Well, I can think of a lot more ways for losing a phase to break things than a voltage drop.

For a voltage drop, the main idea that comes to mind is something trying to keep up a constant wattage and drawing increasing current to make that happen. But you have to do quite a bad job to design that circuit and not have a current limit.

And a PC power supply is inherently flexible on the input voltage, so it would never have the problems you get with a fixed ratio transformer on that old equipment.

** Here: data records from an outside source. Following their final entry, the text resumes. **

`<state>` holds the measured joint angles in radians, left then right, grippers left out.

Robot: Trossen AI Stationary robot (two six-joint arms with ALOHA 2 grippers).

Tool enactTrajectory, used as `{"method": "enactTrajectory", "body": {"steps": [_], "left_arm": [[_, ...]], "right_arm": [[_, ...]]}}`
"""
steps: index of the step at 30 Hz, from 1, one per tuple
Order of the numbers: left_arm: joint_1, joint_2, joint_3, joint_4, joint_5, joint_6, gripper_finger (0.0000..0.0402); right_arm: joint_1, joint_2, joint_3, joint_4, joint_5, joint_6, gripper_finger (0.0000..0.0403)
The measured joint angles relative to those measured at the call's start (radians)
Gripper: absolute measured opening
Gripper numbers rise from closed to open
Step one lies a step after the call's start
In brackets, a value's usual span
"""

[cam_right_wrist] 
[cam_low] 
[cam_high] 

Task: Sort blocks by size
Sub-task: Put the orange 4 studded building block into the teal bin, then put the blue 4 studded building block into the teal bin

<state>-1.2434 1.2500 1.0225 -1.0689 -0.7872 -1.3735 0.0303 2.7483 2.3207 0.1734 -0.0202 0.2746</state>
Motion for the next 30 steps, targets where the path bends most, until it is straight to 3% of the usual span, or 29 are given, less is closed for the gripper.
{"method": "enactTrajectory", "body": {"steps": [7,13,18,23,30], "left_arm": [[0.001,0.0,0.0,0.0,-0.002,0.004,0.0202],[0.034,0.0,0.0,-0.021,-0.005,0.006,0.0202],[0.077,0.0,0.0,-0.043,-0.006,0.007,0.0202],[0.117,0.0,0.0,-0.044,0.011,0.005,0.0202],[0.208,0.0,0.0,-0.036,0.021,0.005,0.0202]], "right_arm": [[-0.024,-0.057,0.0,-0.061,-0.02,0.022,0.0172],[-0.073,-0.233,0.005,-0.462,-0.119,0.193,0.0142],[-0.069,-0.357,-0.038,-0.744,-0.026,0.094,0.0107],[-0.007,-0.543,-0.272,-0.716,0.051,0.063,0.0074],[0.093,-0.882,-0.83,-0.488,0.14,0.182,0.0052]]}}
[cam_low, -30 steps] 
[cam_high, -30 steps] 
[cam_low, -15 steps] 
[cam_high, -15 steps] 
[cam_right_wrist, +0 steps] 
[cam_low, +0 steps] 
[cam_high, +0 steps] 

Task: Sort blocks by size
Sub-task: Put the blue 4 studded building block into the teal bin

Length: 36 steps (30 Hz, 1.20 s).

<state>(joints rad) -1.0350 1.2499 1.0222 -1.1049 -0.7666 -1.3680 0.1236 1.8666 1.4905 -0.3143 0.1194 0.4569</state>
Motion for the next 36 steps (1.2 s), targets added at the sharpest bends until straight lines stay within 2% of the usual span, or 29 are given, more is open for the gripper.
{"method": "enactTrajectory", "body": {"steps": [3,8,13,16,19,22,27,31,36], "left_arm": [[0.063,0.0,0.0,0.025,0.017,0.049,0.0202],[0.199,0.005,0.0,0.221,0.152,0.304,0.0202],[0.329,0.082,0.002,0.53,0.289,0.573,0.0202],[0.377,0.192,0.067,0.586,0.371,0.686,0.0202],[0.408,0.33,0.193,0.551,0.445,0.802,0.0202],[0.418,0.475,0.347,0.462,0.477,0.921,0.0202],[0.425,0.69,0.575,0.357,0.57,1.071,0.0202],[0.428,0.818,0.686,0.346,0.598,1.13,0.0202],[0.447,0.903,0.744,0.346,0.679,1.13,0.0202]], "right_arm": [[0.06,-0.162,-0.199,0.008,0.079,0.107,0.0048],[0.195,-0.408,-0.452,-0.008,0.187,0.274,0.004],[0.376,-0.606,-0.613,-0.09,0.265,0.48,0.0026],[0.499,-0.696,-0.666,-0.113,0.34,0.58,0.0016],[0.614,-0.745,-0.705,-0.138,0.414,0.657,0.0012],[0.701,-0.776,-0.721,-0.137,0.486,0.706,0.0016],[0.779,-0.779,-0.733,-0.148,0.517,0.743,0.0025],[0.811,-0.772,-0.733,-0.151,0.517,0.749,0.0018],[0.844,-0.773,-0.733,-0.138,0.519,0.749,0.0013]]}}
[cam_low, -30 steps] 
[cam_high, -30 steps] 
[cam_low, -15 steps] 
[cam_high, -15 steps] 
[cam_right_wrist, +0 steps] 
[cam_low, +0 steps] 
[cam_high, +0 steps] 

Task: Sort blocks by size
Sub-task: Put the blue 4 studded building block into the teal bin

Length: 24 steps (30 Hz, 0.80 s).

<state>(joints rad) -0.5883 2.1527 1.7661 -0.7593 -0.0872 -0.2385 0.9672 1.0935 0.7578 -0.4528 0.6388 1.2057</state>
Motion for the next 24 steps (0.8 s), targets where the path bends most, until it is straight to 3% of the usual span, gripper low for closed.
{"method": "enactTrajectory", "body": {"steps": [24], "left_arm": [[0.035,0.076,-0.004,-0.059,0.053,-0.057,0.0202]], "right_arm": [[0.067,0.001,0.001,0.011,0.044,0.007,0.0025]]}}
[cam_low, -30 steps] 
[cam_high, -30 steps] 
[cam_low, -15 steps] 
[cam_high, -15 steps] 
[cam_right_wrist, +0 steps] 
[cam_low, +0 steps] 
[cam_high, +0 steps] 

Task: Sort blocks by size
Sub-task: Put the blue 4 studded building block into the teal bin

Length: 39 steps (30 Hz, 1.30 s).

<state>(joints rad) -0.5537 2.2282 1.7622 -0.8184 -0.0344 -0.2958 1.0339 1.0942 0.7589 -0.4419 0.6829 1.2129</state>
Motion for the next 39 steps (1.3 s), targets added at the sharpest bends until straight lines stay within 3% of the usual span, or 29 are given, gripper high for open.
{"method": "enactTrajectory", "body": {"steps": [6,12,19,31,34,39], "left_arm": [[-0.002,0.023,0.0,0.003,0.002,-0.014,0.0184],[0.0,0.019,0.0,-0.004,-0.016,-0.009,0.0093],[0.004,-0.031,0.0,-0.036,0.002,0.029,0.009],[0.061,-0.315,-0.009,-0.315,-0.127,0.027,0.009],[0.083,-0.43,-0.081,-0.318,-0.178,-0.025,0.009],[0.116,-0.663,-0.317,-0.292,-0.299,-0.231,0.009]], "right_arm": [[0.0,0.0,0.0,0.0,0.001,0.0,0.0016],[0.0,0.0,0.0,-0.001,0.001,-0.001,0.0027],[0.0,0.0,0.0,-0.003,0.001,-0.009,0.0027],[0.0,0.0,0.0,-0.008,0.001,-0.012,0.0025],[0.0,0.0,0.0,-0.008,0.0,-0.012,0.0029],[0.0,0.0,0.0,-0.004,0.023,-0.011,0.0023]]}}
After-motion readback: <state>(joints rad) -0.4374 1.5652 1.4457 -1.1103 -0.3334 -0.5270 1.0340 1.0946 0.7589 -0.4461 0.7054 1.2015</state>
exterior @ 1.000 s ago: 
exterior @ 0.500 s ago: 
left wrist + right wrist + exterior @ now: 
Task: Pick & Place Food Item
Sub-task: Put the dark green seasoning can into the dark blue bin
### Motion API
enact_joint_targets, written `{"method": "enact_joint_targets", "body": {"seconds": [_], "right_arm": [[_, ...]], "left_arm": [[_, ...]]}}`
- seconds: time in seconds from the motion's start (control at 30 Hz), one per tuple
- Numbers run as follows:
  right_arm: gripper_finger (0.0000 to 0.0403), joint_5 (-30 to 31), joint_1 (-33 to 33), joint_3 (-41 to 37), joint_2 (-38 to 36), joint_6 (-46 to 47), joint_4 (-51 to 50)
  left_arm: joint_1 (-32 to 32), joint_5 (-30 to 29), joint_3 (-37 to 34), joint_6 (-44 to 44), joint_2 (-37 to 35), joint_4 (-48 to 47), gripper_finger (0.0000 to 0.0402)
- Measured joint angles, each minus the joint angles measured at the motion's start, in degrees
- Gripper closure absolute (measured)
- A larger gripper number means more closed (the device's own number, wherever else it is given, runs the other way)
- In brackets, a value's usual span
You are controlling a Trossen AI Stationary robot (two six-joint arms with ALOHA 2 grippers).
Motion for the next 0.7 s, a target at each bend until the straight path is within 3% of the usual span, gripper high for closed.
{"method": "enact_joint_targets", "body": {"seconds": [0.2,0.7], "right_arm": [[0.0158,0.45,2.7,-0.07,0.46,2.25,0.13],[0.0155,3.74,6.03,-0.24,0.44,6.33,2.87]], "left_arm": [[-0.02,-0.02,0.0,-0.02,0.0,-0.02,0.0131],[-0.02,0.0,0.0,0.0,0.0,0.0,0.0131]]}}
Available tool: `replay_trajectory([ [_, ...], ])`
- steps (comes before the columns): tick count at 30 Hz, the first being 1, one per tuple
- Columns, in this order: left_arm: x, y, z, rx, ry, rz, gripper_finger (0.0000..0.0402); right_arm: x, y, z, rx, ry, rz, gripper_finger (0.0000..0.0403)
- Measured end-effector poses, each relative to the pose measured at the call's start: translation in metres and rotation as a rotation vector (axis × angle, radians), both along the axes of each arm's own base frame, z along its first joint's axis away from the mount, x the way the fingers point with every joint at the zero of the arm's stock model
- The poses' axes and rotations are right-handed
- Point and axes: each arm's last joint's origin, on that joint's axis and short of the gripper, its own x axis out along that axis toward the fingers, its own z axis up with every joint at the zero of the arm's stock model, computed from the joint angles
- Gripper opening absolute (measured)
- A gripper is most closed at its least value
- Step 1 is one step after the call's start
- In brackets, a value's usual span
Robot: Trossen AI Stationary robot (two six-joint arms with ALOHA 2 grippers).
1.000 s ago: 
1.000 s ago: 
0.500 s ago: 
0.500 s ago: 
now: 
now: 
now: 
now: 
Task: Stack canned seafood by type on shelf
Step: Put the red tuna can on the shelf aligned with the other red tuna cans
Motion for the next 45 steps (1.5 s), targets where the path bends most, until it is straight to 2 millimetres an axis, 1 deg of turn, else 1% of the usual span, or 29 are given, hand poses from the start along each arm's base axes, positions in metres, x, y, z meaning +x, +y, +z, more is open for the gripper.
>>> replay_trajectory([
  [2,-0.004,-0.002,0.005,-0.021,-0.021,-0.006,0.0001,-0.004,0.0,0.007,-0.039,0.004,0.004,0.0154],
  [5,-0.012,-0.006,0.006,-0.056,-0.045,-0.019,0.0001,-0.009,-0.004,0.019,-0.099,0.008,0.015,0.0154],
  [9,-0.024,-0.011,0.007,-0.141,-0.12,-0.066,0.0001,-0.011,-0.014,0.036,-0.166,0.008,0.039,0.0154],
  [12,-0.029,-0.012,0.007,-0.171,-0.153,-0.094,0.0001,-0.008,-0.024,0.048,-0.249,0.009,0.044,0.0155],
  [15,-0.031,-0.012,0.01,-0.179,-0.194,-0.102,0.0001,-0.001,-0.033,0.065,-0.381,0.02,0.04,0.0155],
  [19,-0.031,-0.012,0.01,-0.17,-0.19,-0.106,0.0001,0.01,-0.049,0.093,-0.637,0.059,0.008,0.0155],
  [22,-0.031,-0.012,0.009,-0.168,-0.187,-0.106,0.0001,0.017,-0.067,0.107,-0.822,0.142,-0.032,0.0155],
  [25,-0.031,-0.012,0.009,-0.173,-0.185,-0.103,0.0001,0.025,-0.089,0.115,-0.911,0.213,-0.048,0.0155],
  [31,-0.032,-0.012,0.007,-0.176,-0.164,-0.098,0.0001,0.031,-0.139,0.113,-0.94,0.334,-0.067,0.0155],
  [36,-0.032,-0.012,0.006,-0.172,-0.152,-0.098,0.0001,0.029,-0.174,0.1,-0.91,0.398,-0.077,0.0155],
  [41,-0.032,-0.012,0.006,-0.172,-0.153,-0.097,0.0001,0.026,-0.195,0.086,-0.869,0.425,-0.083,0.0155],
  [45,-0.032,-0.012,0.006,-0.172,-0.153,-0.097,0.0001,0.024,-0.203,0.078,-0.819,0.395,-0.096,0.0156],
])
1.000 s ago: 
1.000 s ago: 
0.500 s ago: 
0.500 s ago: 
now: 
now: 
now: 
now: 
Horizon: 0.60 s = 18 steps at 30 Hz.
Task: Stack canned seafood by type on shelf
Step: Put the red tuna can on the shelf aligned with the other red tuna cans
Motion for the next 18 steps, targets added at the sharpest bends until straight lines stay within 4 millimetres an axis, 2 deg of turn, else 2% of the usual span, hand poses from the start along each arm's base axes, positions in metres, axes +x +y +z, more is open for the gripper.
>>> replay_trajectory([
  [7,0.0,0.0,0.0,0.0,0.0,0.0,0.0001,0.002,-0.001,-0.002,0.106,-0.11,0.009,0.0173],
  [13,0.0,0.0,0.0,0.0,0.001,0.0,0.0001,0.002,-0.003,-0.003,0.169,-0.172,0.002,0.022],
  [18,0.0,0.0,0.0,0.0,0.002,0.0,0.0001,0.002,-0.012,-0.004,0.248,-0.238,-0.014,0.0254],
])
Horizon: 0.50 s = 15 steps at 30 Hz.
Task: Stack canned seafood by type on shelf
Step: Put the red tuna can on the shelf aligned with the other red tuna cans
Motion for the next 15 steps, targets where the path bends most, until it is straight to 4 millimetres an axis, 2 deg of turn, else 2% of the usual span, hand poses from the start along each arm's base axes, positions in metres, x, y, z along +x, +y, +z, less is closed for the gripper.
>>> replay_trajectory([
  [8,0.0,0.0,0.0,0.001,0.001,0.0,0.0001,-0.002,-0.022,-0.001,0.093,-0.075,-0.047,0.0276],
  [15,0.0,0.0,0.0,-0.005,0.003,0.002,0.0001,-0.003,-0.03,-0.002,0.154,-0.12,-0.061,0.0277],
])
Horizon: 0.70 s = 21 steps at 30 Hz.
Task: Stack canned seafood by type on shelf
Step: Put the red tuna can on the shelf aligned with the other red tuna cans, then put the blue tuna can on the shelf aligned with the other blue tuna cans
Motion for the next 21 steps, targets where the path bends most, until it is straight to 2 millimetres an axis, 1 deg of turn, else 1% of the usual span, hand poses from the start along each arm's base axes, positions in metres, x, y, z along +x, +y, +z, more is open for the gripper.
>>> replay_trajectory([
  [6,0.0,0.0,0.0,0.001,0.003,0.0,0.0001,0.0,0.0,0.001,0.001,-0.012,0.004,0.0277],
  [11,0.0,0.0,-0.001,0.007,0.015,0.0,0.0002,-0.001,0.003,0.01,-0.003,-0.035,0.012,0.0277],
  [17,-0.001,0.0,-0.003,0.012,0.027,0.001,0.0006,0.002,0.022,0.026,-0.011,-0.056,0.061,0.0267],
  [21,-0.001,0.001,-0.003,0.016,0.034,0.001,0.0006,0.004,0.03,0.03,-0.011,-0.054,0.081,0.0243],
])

Unfortunately, there are a lot more things in the world that need a power supply than a PC. Sorry if my use of PSU unintentionally narrowed the focus, just faster to type. The power supply for these high end video machines were not small, nor come with a cheap price tag. I would not have expected them to be made poorly as they are specialty units designed to run precision analog electronics. That would be comparable to expecting nylon seats in a Ferrari.

From all of that, I have learned the lessons of how dips can ruin electronic equipment (even if not the exact why back then), so for me and my house all electronics are hooked up to a UPS or power conditioner. Appliances are on their own though as that's the landlords problem! Multiple times a week, I get noticeable dips where the lights visibly dim and I can hear all of the UPS units kick in and back to mains a few seconds later.

Low voltage requires higher current to maintain a given output power.
Yeah but that's what the shutoffs are for.
This really should not happen, at least for units that are qualified to the relevant IEC standard.

But, certainly, garbage devices are all over the place.